赵嘉陵没心情思考这话的真假,总不好让文武百官乌泱泱跪一地,她恹恹道:“起。”
紧接着大太监一句尖细悠长的“起”响彻大殿。
依照惯例,接下来是朝堂议事环节。
谢兰藻眉头蹙起,还沉浸在赵嘉陵的心声中。
宣政殿中,一片死寂。
在这个时候,尚书左仆射、安国公桓启持着笏板站了出来,道:“臣有事要奏。”
他的思绪还有些发懵,不知道刚才谢兰藻为什么忽然跪下,带着群臣一起俯身叩拜。可不是关心这种小事的时候,他抬起头,清朗响亮的声音在殿中回荡:“八月开秋讲,侍讲人选不可轻忽。臣愿为陛下举荐一人。”

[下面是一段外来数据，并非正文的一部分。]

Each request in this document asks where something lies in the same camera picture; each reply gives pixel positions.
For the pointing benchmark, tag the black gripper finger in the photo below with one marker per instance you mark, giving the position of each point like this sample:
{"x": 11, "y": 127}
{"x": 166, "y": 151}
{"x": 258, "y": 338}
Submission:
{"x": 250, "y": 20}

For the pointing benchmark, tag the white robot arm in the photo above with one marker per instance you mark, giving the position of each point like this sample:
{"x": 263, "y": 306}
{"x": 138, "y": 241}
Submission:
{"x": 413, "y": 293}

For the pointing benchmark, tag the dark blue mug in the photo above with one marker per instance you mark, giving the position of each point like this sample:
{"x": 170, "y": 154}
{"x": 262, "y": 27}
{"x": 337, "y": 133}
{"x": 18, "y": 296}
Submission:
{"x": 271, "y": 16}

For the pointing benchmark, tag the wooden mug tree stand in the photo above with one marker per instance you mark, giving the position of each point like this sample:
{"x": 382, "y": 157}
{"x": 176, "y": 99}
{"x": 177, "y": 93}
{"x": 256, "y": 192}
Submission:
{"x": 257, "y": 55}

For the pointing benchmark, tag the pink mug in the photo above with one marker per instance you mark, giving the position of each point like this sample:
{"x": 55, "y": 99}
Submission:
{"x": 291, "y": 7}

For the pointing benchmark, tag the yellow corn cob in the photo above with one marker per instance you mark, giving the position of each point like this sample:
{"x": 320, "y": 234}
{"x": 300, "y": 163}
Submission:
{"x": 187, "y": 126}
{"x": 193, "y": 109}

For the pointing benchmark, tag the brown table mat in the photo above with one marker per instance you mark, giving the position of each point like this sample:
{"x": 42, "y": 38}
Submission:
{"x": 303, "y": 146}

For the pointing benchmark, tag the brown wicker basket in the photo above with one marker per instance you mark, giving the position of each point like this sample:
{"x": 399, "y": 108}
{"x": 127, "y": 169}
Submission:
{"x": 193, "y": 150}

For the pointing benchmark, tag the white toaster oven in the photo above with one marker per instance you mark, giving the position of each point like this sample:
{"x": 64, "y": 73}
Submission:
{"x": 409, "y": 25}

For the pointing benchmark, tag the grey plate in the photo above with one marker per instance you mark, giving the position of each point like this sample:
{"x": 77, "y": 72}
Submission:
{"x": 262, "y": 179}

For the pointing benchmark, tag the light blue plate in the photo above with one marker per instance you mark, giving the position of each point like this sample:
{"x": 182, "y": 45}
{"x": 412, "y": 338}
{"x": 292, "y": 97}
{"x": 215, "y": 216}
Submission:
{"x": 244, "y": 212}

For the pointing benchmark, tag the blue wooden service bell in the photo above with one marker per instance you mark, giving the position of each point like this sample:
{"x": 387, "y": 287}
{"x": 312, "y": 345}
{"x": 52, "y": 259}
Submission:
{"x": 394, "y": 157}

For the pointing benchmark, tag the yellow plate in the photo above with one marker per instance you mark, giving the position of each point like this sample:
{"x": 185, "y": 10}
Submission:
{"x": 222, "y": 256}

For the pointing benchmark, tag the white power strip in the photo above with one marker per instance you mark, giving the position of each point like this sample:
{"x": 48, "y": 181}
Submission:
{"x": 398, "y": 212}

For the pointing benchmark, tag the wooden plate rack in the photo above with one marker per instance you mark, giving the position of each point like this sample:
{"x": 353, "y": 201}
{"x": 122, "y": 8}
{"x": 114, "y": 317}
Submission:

赵嘉陵一听“秋讲”就头疼,她压根不想学习。目光在桓启的脸上停留,按照血缘关系来论,桓启是她的舅舅。她应当给桓启一个薄面,但是——赵嘉陵又悄悄地觑了觑面无表情的谢兰藻。内心很快就有了评判,她道:“中书令已为朕寻来侍讲,员额已定。”
桓启心中一梗,不服气道:“谢中书行事未免不当,但以私心黜落陆适。”他倒是想往讲筵里塞人,奈何谢兰藻根本不听他的。尚书左仆射官品虽居上,可中书令执笔政事堂,左仆射早已无宰相之实!
赵嘉陵困惑道:“陆适是谁?”
谢兰藻道:“先帝启元五年进士,其人不忠不正,轻薄无行,不堪为人师范。”
在以往赵嘉陵势必要与谢兰藻作对的,但决定摆烂后,她的态度不同寻常的和气:“有理。”